> [The problem]:
Every line from the one that includes "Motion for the" to the end of the entries should be written out exactly, with the first and last included.
*** Source information ***
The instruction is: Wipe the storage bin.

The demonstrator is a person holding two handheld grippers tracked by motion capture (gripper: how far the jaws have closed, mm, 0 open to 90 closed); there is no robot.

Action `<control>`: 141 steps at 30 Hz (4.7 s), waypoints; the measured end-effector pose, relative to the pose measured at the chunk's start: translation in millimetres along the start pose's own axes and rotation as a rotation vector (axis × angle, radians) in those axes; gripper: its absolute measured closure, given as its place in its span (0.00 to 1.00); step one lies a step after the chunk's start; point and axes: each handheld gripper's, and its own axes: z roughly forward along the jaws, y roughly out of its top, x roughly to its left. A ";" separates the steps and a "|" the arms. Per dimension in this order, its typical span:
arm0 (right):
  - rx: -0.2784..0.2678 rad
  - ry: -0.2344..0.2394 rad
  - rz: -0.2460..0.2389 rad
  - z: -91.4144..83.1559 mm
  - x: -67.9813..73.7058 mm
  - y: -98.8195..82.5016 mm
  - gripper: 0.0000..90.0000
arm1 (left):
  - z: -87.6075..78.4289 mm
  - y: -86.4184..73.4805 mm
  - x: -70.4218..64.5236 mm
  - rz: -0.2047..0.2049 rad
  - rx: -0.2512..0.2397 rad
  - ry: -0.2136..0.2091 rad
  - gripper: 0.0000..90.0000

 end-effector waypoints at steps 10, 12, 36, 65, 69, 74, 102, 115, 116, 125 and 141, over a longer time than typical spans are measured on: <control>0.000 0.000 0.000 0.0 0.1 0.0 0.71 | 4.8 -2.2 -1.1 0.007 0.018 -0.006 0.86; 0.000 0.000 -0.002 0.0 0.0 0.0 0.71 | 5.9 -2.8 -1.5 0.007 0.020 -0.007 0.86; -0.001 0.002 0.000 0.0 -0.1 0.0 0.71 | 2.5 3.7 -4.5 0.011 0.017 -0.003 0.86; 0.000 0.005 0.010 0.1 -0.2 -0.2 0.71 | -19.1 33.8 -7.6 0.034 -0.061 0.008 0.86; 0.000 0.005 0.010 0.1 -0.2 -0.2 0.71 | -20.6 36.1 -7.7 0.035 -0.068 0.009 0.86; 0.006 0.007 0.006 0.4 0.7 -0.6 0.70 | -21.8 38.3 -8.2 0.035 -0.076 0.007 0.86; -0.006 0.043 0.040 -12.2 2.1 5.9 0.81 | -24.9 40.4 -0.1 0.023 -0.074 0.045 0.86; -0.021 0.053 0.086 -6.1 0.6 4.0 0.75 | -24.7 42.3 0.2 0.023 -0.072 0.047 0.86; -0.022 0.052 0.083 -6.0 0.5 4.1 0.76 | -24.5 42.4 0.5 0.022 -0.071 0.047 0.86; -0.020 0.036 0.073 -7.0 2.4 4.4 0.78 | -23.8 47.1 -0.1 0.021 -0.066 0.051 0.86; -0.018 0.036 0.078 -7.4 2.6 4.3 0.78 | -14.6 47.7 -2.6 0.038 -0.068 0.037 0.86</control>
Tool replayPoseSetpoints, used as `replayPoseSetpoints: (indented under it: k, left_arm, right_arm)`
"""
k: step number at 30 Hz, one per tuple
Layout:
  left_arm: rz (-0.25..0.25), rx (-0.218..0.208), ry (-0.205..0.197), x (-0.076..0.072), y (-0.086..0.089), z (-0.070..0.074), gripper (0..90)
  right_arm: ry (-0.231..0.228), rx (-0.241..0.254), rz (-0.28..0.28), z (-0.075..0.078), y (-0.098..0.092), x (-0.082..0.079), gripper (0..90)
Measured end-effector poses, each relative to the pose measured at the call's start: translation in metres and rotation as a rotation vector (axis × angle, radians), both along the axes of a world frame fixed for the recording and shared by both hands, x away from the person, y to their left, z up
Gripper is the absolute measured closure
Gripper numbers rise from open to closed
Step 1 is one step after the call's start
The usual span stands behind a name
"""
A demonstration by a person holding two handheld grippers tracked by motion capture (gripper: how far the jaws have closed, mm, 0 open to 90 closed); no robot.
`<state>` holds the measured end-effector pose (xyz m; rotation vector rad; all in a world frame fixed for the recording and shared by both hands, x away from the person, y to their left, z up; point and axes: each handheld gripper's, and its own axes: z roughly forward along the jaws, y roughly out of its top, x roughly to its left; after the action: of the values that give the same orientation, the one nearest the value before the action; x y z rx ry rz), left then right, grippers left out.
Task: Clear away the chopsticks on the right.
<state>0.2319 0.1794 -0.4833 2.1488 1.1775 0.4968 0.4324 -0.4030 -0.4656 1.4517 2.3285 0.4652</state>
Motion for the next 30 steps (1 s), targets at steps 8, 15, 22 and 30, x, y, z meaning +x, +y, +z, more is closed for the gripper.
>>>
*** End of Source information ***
> [Response for this exercise]:
Motion for the next 30 steps (1 s), targets at steps 8, 15, 22 and 30, x, y, z meaning +x, +y, +z, more is closed for the gripper.
>>>

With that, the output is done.